What is expected:
Copy verbatim the block of lines in the entries below whose first line contains "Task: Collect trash" and whose last line contains "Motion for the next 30". Leave out all other lines.

Material for the task:

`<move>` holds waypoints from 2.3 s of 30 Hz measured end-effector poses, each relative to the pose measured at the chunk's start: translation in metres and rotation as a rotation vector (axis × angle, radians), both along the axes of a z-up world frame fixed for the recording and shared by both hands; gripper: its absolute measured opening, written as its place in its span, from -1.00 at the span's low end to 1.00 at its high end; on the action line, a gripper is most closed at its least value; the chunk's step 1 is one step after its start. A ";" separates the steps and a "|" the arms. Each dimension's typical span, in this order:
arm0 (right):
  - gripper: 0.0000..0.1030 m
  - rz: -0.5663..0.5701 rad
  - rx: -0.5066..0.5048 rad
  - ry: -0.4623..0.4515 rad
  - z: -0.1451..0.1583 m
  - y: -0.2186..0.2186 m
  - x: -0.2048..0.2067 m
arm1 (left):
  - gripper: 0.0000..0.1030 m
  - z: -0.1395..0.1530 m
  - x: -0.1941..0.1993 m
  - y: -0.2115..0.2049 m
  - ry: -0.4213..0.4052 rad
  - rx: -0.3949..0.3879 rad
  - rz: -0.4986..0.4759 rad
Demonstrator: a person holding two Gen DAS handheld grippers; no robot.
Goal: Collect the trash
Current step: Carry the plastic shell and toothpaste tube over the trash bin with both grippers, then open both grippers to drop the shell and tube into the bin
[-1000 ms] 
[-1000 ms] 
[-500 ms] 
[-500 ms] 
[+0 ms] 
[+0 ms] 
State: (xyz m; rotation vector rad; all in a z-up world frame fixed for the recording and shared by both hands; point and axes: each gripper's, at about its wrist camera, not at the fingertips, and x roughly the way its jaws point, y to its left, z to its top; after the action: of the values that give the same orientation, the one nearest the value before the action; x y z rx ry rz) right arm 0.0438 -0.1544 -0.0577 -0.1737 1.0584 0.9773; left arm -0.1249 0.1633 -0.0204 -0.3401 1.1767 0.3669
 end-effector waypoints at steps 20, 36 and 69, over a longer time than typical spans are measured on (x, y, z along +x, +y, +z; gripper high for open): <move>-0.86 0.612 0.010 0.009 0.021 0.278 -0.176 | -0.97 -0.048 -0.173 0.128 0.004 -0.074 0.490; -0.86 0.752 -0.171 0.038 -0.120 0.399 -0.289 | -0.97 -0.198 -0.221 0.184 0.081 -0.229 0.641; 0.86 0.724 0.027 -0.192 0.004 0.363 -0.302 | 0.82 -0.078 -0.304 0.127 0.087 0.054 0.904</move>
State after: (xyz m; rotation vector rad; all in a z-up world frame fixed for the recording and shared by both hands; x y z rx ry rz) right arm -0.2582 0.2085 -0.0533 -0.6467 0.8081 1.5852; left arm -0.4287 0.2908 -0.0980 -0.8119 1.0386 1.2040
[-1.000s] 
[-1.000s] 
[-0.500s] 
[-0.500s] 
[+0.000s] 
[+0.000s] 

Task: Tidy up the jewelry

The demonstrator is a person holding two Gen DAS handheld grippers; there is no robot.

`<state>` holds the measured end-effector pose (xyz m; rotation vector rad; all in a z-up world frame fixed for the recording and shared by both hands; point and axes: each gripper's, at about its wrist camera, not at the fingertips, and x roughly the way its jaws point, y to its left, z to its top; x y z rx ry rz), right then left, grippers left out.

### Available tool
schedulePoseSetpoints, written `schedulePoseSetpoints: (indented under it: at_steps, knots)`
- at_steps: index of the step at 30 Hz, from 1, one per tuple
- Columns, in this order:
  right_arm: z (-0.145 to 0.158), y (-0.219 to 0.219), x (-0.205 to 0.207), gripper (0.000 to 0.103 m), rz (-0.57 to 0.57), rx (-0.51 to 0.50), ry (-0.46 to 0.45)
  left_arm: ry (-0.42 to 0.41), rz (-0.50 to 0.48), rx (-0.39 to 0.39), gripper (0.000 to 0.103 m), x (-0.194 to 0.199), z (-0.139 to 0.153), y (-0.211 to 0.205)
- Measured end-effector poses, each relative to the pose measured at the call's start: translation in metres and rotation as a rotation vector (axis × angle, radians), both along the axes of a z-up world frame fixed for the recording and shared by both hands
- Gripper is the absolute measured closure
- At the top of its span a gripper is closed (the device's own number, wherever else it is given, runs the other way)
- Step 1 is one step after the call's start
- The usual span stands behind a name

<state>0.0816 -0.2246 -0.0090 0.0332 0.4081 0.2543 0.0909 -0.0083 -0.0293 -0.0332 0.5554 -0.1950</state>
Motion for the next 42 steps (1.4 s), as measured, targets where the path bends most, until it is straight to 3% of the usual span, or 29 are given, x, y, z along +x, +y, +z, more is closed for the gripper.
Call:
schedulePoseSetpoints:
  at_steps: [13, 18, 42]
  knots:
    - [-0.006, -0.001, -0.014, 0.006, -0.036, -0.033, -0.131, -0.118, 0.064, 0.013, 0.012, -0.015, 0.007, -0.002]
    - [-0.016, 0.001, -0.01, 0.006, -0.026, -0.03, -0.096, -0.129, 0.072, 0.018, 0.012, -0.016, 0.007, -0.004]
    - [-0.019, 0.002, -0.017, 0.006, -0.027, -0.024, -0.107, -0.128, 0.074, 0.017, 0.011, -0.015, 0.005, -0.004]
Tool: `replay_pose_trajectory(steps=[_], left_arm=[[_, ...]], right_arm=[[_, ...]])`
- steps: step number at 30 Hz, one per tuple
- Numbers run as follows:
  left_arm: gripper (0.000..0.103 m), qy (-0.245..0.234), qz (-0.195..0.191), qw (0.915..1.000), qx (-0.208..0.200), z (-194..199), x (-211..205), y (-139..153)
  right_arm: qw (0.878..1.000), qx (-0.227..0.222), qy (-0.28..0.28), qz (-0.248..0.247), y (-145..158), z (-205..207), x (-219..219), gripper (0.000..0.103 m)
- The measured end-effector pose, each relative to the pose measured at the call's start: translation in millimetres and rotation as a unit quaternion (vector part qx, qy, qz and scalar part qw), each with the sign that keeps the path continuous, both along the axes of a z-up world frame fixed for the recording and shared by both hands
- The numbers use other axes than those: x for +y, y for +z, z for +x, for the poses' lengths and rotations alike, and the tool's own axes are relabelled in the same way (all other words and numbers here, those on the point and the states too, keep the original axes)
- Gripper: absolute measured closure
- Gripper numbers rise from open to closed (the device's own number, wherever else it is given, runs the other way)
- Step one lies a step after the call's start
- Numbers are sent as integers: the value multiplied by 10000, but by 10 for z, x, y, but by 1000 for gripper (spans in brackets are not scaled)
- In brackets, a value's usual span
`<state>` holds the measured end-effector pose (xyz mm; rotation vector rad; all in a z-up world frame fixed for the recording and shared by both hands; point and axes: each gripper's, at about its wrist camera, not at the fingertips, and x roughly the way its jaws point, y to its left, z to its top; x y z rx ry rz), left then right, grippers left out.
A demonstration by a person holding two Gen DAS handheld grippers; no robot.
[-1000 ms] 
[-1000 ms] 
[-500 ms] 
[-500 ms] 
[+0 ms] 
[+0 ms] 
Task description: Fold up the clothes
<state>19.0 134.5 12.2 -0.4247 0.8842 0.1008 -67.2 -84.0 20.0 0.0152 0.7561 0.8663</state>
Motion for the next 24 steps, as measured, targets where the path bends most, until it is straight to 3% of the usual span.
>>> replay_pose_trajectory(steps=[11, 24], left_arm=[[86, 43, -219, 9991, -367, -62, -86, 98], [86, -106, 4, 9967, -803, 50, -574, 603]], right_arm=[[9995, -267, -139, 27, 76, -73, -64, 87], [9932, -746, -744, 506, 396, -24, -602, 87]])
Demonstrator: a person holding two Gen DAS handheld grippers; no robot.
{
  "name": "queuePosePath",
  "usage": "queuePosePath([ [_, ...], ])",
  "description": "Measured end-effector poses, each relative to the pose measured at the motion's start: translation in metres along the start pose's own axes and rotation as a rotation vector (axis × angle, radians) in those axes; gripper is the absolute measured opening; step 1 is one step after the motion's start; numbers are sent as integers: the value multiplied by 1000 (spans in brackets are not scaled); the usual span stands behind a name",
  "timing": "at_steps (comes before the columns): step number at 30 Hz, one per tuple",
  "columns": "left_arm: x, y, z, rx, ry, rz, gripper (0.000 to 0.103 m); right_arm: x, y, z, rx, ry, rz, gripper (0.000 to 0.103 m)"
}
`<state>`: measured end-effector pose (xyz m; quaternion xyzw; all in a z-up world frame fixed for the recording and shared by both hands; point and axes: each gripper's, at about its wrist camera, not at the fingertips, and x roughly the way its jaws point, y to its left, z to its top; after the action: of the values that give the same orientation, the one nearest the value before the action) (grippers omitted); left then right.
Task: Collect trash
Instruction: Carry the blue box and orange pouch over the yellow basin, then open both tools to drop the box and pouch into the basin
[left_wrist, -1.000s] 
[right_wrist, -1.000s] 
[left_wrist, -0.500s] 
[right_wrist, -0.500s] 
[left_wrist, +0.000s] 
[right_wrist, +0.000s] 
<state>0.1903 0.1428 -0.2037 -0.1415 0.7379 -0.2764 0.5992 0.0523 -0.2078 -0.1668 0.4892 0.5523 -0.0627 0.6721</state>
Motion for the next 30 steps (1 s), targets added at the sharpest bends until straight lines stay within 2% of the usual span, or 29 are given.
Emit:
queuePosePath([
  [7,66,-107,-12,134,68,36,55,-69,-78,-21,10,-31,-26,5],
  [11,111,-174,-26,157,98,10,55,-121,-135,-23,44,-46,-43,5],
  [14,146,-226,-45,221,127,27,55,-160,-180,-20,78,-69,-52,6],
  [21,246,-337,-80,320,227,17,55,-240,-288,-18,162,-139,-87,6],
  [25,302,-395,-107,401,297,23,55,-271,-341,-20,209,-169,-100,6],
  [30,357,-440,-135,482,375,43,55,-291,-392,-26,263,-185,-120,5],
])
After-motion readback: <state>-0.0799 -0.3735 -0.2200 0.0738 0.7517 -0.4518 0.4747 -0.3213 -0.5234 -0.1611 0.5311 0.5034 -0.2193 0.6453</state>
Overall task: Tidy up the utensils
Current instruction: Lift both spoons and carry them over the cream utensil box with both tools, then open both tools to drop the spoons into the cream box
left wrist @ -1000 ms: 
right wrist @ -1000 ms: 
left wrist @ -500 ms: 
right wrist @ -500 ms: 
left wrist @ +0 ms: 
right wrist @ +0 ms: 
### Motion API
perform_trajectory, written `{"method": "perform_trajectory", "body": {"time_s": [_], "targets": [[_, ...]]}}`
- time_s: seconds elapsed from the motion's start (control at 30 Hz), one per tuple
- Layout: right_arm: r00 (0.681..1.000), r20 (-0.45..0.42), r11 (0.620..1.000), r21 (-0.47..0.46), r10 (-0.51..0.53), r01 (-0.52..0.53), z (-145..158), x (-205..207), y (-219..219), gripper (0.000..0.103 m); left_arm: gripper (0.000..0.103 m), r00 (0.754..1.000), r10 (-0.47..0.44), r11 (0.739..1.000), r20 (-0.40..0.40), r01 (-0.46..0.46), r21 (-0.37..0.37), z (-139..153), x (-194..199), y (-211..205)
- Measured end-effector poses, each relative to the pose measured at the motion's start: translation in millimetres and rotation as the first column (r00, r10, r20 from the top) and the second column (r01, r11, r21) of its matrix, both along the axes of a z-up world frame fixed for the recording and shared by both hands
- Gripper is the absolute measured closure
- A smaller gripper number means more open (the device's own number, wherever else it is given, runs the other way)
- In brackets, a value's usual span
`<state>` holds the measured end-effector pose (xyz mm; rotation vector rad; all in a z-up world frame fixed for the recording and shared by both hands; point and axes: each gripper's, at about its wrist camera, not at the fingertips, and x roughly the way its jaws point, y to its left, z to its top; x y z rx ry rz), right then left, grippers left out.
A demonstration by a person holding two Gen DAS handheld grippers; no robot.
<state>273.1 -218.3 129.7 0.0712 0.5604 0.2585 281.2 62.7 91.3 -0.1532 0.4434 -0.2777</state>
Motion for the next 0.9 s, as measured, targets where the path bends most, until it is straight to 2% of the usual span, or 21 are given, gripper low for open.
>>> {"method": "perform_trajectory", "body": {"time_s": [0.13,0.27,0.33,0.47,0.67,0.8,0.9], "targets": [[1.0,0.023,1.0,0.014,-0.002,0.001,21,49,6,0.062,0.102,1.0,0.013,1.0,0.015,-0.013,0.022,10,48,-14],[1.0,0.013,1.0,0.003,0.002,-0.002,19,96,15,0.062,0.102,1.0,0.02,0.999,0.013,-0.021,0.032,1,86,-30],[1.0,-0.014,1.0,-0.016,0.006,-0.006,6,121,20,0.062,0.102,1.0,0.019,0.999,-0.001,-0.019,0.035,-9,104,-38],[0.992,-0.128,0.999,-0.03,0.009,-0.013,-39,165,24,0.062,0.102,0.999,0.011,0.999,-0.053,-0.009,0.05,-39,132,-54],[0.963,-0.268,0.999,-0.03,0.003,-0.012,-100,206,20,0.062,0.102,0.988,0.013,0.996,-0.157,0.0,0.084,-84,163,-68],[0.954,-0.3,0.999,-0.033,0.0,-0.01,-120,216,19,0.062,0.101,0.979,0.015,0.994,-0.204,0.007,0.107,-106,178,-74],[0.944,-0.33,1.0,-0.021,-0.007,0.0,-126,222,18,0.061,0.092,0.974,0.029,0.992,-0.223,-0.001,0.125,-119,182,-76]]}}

Task answer:
Task: Collect trash
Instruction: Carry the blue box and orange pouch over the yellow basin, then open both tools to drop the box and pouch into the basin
[left_wrist, -1.000s] 
[right_wrist, -1.000s] 
[left_wrist, -0.500s] 
[right_wrist, -0.500s] 
[left_wrist, +0.000s] 
[right_wrist, +0.000s] 
<state>0.1903 0.1428 -0.2037 -0.1415 0.7379 -0.2764 0.5992 0.0523 -0.2078 -0.1668 0.4892 0.5523 -0.0627 0.6721</state>
Motion for the next 30 steps (1 s), targets added at the sharpest bends until straight lines stay within 2% of the usual span, or 29 are given.

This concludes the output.